WHAT TO PRODUCE -> Your output should be the lines from the start of the data through the line containing "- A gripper", exactly and nothing more.

RECORDED DATA ->

◇ ◇ ◇ ◇ ◇ ◇ ◇

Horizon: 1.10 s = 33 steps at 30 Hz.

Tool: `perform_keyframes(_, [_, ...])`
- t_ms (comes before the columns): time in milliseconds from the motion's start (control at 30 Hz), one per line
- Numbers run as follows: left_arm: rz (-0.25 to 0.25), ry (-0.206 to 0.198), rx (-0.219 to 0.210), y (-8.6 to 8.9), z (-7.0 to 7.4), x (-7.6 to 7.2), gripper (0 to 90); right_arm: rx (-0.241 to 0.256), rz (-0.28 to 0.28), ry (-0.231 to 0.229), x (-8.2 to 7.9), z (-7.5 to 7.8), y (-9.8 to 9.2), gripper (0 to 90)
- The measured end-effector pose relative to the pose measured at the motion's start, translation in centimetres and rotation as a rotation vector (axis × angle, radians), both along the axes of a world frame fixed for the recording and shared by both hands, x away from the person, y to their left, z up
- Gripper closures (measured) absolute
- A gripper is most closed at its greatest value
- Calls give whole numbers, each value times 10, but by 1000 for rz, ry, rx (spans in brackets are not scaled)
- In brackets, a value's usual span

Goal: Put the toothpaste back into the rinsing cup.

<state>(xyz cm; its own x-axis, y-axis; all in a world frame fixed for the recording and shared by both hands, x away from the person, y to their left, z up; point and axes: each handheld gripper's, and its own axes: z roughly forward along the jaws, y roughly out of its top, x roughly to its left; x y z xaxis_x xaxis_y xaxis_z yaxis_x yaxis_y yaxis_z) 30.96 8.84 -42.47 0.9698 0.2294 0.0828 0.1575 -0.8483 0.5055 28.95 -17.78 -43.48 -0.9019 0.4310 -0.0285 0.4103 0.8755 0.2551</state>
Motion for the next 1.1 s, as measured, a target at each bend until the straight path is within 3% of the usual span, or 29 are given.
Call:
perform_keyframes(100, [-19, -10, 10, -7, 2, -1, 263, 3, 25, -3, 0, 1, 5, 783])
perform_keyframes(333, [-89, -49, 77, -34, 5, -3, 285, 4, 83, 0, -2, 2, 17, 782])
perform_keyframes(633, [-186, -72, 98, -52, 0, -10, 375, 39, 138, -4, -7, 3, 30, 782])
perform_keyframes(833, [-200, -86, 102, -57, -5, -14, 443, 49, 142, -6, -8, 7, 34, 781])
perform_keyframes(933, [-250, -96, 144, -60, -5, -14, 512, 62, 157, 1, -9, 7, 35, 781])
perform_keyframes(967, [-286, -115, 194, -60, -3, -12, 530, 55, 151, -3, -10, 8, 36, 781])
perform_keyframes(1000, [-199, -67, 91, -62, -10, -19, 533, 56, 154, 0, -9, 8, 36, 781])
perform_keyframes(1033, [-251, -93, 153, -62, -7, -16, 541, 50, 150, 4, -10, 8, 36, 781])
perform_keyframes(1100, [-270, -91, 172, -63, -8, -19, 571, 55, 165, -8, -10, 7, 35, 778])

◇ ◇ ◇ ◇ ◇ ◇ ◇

FINAL ANSWER ->
Horizon: 1.10 s = 33 steps at 30 Hz.

Tool: `perform_keyframes(_, [_, ...])`
- t_ms (comes before the columns): time in milliseconds from the motion's start (control at 30 Hz), one per line
- Numbers run as follows: left_arm: rz (-0.25 to 0.25), ry (-0.206 to 0.198), rx (-0.219 to 0.210), y (-8.6 to 8.9), z (-7.0 to 7.4), x (-7.6 to 7.2), gripper (0 to 90); right_arm: rx (-0.241 to 0.256), rz (-0.28 to 0.28), ry (-0.231 to 0.229), x (-8.2 to 7.9), z (-7.5 to 7.8), y (-9.8 to 9.2), gripper (0 to 90)
- The measured end-effector pose relative to the pose measured at the motion's start, translation in centimetres and rotation as a rotation vector (axis × angle, radians), both along the axes of a world frame fixed for the recording and shared by both hands, x away from the person, y to their left, z up
- Gripper closures (measured) absolute
- A gripper is most closed at its greatest value

That's the answer, with nothing more to add.